● WHAT IS EXPECTED
Using the listing below, count every line that contains the word "legs"; respond with the count alone.

● INFORMATION
--- --- ---

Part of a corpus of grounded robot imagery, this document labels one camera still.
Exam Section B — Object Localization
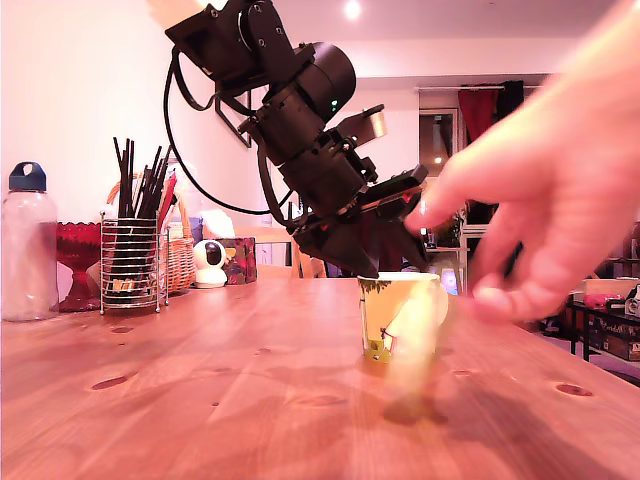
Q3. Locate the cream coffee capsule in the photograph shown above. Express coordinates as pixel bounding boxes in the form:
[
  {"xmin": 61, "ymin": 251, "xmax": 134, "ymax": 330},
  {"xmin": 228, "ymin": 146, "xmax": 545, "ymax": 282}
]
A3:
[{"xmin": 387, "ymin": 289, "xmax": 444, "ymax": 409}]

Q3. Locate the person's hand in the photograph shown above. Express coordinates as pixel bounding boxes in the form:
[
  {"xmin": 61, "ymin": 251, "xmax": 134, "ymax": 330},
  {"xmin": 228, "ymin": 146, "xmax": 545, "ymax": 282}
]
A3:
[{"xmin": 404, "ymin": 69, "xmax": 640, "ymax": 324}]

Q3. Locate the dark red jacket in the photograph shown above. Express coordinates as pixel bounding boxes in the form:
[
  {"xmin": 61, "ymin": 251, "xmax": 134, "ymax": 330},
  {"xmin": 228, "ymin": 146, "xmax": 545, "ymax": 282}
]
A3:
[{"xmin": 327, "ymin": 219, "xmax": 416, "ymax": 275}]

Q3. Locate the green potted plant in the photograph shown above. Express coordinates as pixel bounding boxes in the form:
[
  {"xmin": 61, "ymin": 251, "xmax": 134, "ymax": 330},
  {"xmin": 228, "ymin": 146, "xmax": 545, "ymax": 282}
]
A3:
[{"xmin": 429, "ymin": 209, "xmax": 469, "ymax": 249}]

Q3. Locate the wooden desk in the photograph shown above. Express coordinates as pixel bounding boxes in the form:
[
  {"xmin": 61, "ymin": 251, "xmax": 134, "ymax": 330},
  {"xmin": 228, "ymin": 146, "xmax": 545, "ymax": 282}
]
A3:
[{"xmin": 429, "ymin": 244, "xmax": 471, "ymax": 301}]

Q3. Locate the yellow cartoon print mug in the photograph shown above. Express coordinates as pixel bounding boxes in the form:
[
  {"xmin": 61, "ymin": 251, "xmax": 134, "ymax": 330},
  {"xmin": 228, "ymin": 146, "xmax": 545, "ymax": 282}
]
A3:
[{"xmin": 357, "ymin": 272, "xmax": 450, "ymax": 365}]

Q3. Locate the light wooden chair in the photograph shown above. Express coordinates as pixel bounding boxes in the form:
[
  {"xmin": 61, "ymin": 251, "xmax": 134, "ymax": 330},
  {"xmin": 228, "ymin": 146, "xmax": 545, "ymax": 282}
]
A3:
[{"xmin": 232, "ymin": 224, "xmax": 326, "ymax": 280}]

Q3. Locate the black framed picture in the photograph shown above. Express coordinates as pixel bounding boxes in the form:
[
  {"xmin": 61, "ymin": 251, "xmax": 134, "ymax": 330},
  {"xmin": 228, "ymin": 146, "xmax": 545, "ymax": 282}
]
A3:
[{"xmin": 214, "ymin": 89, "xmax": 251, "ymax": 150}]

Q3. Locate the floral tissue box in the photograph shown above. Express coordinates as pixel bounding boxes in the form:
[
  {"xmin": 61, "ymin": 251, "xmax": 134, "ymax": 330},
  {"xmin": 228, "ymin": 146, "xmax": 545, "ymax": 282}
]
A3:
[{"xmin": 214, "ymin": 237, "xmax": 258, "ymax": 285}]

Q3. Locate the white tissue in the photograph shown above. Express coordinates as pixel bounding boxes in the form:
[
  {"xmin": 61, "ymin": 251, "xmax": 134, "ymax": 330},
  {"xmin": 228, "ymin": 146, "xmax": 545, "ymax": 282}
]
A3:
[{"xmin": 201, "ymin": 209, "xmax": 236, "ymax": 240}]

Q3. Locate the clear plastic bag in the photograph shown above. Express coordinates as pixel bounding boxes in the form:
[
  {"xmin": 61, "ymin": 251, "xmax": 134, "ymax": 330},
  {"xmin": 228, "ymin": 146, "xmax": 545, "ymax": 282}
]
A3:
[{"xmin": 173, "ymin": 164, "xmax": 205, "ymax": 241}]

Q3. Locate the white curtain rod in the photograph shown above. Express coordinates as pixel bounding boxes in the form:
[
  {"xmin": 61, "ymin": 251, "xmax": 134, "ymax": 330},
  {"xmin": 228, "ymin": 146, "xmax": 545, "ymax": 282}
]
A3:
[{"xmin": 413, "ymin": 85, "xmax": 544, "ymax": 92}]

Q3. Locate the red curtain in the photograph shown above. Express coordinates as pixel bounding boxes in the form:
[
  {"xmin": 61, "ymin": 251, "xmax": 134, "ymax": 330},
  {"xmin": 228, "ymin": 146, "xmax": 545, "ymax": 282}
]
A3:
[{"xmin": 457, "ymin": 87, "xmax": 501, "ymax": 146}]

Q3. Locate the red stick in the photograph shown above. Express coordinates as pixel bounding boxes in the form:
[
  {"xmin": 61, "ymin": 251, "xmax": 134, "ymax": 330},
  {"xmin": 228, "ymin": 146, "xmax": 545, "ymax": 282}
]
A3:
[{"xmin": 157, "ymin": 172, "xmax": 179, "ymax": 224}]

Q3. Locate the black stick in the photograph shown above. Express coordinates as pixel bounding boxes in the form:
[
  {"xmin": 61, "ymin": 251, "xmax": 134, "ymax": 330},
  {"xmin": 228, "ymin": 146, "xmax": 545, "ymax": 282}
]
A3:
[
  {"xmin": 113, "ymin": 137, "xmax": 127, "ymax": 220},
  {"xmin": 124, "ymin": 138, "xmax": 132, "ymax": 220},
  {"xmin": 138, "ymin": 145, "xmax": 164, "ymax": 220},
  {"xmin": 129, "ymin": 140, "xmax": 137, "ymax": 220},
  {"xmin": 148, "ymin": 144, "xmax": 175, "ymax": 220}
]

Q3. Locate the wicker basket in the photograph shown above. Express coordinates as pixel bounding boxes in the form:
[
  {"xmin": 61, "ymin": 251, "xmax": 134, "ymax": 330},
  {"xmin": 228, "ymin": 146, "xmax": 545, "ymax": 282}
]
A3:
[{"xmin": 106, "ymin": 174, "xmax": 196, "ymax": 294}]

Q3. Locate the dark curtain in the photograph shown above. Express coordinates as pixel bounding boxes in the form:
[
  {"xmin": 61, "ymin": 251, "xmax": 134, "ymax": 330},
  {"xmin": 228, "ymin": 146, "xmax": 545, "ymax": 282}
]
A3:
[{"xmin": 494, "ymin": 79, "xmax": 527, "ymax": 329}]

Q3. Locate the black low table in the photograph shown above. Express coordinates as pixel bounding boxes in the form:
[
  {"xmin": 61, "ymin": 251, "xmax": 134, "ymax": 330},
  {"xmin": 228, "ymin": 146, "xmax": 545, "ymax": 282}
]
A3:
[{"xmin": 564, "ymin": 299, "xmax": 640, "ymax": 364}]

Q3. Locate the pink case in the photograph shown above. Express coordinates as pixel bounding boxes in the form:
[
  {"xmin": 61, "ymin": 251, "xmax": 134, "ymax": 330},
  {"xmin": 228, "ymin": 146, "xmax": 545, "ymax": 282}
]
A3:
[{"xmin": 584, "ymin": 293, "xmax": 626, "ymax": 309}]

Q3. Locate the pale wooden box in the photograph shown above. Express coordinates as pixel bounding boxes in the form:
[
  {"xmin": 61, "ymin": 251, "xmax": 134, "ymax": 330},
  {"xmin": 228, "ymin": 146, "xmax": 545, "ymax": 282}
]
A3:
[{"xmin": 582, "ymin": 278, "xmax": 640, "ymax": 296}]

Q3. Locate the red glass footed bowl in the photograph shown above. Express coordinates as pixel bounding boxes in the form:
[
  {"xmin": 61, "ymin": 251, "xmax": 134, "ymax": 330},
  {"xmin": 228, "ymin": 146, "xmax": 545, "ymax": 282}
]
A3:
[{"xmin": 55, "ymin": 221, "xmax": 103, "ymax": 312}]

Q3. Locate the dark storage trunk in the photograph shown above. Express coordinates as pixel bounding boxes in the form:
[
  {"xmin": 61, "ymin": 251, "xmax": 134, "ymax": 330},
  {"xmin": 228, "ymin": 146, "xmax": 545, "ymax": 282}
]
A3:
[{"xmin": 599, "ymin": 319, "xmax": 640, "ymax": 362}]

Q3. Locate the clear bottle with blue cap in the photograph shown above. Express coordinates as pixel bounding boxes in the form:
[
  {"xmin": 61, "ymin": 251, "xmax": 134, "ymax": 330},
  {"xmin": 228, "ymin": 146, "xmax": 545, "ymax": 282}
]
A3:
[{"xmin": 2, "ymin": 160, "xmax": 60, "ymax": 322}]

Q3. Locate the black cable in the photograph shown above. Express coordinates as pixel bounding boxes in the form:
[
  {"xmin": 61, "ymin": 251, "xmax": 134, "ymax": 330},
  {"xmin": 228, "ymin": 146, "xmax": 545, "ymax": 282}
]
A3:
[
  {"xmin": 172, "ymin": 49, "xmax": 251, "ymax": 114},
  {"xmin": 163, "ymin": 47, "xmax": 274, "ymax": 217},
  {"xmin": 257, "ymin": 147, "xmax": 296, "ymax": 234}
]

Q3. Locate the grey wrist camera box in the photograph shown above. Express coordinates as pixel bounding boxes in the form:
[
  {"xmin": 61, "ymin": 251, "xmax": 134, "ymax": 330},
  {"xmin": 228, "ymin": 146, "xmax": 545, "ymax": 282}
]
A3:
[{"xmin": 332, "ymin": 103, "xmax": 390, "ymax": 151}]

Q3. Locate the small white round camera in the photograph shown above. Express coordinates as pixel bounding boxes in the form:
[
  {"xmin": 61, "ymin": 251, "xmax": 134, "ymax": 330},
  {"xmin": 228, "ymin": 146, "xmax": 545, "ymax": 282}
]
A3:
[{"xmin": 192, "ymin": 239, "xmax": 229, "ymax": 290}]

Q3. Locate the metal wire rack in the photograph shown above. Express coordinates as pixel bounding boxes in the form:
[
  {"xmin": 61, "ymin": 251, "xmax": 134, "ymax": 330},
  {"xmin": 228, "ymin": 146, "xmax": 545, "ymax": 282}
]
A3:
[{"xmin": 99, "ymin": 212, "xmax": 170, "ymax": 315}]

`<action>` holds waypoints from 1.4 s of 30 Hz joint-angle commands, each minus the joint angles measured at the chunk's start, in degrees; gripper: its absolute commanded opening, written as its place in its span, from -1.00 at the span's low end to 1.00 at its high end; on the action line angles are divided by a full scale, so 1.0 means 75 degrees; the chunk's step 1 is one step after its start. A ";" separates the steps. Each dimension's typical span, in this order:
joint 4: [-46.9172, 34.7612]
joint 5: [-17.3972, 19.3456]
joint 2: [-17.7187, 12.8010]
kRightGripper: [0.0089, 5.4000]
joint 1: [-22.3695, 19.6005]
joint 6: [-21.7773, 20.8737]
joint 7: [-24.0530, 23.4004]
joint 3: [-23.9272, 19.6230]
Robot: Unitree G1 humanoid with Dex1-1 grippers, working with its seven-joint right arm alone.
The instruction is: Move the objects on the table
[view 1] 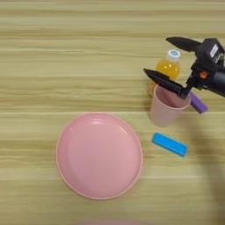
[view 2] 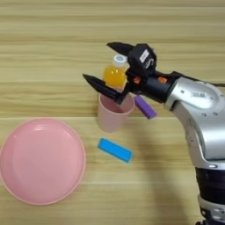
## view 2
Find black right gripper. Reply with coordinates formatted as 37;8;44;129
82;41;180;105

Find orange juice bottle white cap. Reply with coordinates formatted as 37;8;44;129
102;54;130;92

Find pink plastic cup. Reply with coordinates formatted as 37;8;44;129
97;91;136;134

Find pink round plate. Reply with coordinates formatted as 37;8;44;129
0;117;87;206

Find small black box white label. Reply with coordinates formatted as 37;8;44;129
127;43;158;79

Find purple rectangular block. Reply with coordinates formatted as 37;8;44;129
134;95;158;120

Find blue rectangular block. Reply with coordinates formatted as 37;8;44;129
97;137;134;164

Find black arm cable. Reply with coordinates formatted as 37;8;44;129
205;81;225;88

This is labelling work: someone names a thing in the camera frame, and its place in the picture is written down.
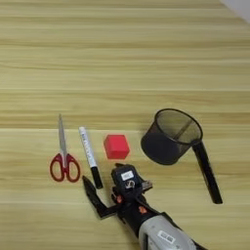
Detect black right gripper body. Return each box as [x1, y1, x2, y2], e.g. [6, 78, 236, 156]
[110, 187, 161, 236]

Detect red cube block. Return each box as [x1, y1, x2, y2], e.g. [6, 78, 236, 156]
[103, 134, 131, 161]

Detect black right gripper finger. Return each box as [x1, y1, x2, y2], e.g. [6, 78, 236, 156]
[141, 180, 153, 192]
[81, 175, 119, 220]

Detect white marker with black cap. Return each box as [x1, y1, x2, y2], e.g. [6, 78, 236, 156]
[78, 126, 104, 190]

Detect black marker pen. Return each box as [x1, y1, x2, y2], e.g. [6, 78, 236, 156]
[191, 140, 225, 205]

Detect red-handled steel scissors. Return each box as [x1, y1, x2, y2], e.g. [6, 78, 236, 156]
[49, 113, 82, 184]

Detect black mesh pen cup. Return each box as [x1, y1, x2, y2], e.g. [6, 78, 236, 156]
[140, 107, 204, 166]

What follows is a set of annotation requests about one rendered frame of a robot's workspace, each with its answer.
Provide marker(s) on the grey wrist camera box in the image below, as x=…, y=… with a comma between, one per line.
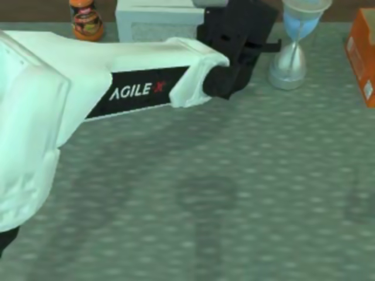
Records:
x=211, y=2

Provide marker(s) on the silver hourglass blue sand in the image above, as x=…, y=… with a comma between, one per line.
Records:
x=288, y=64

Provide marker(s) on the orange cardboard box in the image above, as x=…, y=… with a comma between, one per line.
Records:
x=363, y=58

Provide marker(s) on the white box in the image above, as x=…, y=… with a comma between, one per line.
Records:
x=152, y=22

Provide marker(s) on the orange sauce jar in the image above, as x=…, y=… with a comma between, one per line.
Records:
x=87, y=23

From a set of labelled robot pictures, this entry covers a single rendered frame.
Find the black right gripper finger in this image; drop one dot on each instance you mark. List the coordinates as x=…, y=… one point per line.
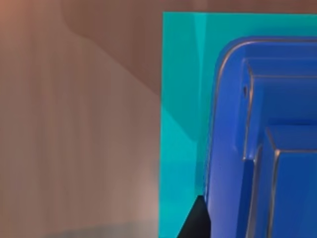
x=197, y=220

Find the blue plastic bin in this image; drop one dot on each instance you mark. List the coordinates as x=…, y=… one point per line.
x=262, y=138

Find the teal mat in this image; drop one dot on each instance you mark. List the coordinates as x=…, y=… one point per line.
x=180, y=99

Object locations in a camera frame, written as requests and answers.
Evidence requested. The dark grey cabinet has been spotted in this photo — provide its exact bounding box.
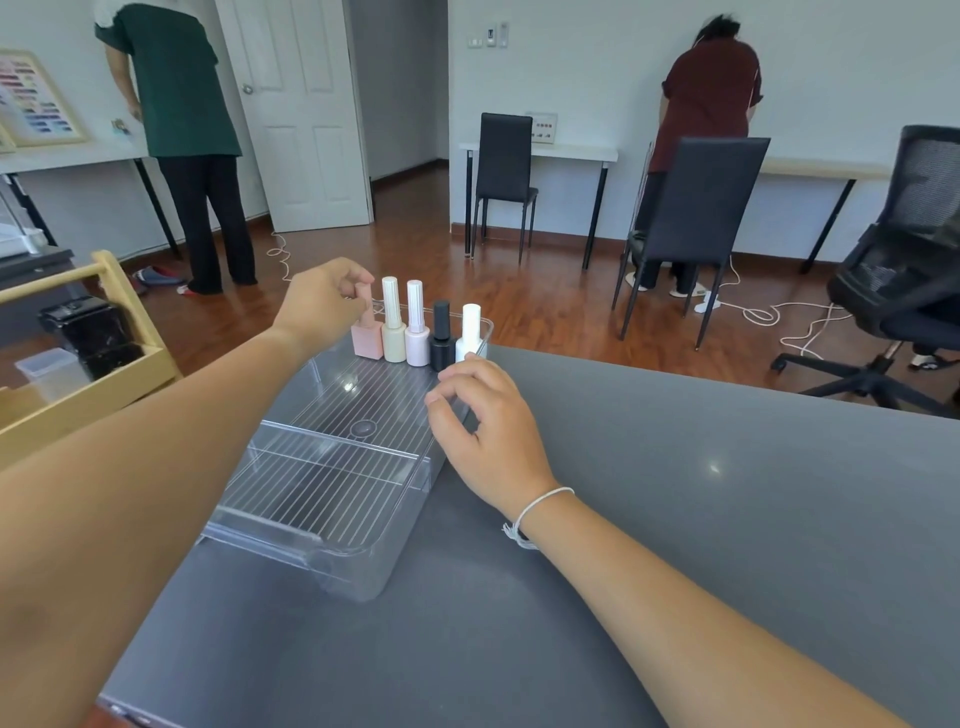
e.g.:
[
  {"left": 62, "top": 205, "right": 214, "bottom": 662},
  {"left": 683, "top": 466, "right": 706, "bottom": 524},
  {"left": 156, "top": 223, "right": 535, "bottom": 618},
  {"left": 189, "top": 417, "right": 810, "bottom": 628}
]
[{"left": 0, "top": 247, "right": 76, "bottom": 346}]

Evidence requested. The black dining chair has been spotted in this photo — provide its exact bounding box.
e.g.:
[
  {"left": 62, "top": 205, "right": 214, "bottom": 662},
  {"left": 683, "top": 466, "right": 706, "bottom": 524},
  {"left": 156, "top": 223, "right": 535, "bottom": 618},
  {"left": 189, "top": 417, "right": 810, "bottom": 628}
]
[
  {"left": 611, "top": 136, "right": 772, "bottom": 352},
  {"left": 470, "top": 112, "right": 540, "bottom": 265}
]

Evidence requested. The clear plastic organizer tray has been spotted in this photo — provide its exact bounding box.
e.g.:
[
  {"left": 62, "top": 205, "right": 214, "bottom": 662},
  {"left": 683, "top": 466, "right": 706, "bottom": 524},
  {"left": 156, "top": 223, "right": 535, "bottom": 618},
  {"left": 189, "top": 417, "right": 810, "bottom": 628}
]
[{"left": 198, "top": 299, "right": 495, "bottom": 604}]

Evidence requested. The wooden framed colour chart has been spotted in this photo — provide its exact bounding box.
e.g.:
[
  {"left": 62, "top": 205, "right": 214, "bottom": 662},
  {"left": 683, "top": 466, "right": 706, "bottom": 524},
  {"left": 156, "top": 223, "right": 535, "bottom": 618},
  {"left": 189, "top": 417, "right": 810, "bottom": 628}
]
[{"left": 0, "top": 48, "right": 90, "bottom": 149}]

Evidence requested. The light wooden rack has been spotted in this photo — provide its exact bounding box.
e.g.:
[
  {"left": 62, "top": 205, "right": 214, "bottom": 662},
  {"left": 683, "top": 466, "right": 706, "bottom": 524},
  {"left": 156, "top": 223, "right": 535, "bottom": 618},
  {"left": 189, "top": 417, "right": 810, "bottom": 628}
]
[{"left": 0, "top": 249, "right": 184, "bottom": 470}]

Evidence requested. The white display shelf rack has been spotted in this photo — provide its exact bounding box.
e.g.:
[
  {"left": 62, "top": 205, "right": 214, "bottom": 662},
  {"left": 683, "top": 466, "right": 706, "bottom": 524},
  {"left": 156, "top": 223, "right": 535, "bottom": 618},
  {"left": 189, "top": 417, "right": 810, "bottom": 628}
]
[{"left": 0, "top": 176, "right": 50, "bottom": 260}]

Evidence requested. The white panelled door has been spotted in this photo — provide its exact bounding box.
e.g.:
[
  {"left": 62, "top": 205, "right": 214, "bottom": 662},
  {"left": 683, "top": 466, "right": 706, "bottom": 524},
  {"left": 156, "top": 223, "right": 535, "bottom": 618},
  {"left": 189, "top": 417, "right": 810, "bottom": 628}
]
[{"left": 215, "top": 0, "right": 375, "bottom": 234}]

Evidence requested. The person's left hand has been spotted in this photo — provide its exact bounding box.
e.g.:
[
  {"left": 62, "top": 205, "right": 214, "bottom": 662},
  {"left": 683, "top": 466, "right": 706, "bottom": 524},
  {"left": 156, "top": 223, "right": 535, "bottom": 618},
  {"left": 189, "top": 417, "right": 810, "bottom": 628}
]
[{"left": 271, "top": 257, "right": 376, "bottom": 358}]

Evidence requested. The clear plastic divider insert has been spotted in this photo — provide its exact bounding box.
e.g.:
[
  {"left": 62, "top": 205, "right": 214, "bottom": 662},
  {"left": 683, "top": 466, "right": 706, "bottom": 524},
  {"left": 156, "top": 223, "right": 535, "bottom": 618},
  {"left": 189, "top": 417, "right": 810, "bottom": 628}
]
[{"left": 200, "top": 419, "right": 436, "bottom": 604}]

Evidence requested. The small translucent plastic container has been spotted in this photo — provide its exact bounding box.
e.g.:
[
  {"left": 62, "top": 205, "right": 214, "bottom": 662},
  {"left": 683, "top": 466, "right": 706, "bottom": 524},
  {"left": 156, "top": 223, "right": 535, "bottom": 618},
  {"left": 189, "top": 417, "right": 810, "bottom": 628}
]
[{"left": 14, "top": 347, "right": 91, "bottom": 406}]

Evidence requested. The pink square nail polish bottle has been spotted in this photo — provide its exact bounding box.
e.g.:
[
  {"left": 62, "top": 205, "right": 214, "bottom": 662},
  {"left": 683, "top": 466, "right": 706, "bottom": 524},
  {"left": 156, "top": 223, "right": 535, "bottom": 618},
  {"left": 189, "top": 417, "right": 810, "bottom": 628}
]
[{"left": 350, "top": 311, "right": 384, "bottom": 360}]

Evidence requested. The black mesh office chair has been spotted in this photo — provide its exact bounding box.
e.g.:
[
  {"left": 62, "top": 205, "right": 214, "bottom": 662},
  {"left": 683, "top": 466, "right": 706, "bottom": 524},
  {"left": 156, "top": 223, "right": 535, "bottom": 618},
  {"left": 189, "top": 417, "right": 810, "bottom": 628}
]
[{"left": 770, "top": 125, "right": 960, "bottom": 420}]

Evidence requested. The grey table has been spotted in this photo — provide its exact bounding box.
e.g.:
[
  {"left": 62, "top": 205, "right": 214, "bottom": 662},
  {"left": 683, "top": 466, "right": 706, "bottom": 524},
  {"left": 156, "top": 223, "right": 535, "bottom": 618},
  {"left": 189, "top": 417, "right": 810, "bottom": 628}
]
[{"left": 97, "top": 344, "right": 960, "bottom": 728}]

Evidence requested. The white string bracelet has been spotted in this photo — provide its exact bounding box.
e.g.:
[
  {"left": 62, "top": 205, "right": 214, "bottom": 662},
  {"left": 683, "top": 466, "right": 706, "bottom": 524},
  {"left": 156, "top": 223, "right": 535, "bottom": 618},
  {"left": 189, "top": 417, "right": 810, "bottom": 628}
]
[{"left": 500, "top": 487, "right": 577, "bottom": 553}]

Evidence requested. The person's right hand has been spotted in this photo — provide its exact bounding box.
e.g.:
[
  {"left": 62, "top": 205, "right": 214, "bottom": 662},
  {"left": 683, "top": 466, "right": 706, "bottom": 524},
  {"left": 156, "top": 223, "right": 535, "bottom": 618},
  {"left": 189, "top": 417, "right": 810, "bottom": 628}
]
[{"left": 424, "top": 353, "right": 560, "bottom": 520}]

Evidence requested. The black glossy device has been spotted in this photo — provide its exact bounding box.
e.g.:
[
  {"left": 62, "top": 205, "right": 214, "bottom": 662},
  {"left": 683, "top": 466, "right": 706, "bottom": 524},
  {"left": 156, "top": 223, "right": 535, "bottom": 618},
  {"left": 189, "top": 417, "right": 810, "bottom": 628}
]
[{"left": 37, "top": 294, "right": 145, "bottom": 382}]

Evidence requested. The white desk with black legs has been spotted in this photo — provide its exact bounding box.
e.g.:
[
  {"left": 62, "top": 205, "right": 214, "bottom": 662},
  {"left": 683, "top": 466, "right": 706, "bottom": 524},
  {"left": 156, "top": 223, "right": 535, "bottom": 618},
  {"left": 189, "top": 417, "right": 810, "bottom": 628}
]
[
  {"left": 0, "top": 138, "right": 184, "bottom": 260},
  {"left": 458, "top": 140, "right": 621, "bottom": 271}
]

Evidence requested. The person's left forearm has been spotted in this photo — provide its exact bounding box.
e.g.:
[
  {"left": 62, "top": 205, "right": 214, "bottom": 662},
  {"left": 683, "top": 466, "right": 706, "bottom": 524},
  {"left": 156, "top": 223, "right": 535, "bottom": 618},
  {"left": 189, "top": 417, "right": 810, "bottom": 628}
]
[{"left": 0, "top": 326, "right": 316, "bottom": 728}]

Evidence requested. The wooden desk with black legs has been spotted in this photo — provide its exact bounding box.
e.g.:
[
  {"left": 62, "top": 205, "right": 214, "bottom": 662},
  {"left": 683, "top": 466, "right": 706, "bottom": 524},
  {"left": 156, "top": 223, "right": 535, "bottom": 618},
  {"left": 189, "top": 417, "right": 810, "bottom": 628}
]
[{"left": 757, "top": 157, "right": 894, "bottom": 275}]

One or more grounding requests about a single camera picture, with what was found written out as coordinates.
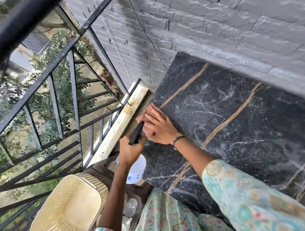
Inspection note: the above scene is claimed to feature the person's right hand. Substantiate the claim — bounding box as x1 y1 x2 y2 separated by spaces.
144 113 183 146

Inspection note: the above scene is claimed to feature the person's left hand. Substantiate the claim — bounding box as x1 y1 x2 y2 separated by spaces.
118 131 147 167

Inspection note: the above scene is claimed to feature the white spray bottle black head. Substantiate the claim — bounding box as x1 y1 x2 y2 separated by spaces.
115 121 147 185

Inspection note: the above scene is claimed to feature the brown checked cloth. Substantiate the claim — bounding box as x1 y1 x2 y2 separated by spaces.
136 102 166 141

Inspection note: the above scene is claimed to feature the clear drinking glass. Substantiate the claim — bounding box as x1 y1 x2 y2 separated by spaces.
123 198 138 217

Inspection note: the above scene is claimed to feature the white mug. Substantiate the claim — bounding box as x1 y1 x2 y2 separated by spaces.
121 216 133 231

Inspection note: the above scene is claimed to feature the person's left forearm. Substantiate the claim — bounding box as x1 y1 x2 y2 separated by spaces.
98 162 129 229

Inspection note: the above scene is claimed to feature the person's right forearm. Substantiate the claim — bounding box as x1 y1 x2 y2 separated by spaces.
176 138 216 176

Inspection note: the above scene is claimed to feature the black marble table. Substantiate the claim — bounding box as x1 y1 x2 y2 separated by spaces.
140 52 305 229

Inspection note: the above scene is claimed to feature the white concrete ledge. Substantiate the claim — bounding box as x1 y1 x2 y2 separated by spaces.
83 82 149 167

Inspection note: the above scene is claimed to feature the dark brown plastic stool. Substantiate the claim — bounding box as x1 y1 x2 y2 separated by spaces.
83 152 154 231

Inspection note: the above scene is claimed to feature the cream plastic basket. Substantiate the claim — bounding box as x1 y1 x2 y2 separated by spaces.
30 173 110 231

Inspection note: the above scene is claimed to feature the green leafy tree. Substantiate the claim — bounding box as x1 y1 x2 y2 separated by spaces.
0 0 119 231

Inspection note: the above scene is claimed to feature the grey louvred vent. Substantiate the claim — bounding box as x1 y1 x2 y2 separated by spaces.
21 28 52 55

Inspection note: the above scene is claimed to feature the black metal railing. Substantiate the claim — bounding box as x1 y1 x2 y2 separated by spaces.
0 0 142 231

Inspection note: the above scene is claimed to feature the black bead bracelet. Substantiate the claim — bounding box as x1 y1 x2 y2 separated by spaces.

--- --- ---

● OUTPUT
2